# [Stored items]
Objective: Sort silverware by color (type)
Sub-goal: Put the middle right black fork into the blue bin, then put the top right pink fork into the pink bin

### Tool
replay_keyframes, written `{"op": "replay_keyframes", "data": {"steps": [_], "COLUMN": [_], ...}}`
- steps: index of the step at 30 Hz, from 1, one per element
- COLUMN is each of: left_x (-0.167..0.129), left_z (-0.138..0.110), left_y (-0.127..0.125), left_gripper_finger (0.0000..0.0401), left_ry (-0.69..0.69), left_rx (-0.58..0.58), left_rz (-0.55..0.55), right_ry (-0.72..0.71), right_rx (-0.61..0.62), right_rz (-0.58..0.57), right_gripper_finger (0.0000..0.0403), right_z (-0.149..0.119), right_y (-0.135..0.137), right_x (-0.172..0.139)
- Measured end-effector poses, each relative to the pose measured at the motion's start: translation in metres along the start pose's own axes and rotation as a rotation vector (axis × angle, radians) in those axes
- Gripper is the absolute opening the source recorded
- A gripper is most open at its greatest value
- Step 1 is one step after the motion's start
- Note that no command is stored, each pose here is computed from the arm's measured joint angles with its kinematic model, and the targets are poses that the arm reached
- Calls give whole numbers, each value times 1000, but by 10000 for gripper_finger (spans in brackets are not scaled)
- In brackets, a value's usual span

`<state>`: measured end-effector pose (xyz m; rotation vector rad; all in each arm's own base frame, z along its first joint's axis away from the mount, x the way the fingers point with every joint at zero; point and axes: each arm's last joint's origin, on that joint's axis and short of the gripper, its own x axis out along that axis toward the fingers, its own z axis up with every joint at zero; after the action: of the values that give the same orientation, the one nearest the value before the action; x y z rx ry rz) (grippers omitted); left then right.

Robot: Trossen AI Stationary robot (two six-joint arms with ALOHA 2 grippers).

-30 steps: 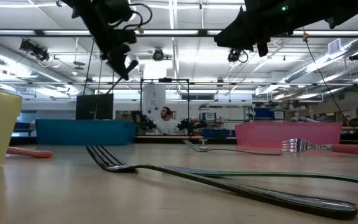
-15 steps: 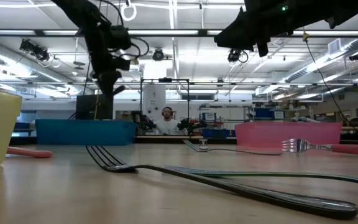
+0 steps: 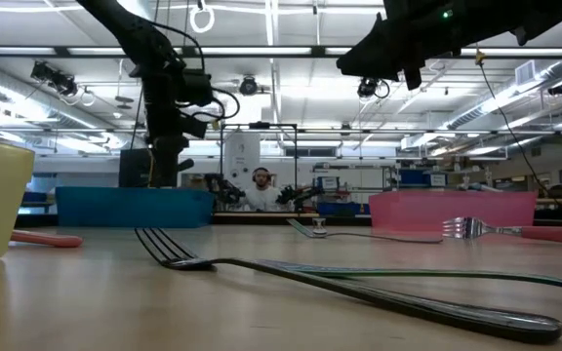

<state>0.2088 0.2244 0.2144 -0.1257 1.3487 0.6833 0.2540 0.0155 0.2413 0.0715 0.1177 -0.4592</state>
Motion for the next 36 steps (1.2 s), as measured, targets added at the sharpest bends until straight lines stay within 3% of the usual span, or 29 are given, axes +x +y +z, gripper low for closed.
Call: {"op": "replay_keyframes", "data": {"steps": [10,23,28,33,36], "left_x": [18,19,17,9,-2], "left_z": [1,2,4,8,11], "left_y": [-4,-6,-13,-30,-45], "left_gripper_finger": [16,89,96,96,96], "left_ry": [57,59,53,33,-3], "left_rx": [14,20,42,97,145], "left_rz": [-18,-20,-25,-38,-46], "right_ry": [0,0,7,122,239], "right_rx": [0,0,-4,-32,32], "right_rz": [0,0,-1,10,6], "right_gripper_finger": [104,104,104,104,104], "right_z": [0,0,-1,-9,-19], "right_y": [0,0,0,1,0], "right_x": [0,0,0,-9,-17]}}
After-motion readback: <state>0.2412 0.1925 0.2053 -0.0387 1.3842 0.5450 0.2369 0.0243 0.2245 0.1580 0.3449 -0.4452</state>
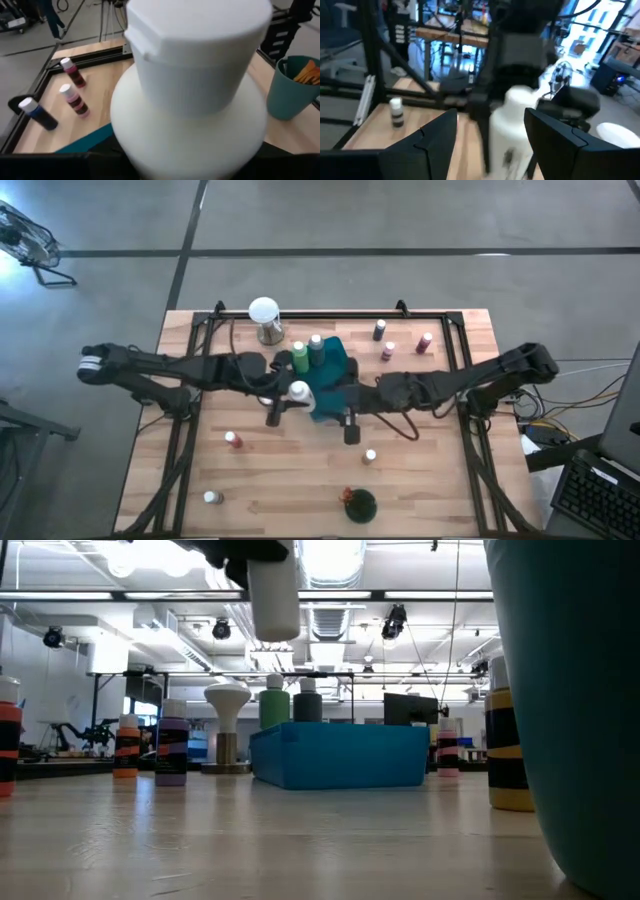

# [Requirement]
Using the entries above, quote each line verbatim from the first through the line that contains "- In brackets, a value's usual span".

# [Response to the task]
Objective: Sort silverware by color (type)
Sub-goal: Put the middle right black fork into the blue bin, then put the top right pink fork into the pink bin

### Tool
replay_keyframes, written `{"op": "replay_keyframes", "data": {"steps": [_], "COLUMN": [_], ...}}`
- steps: index of the step at 30 Hz, from 1, one per element
- COLUMN is each of: left_x (-0.167..0.129), left_z (-0.138..0.110), left_y (-0.127..0.125), left_gripper_finger (0.0000..0.0401), left_ry (-0.69..0.69), left_rx (-0.58..0.58), left_rz (-0.55..0.55), right_ry (-0.72..0.71), right_rx (-0.61..0.62), right_rz (-0.58..0.57), right_gripper_finger (0.0000..0.0403), right_z (-0.149..0.119), right_y (-0.135..0.137), right_x (-0.172..0.139)
- Measured end-effector poses, each relative to the pose measured at the motion's start: translation in metres along the start pose's own axes and rotation as a rotation vector (axis × angle, radians) in those axes
- Gripper is the absolute opening the source recorded
- A gripper is most open at its greatest value
- Step 1 is one step after the motion's start
- Note that no command is stored, each pose here is computed from the arm's measured joint angles with its kinematic model, and the targets are poses that the arm reached
- Calls give whole numbers, each value times 1000, but by 10000 for gripper_finger (spans in brackets are not scaled)
- In brackets, a value's usual span

This answer leaves nothing further to address.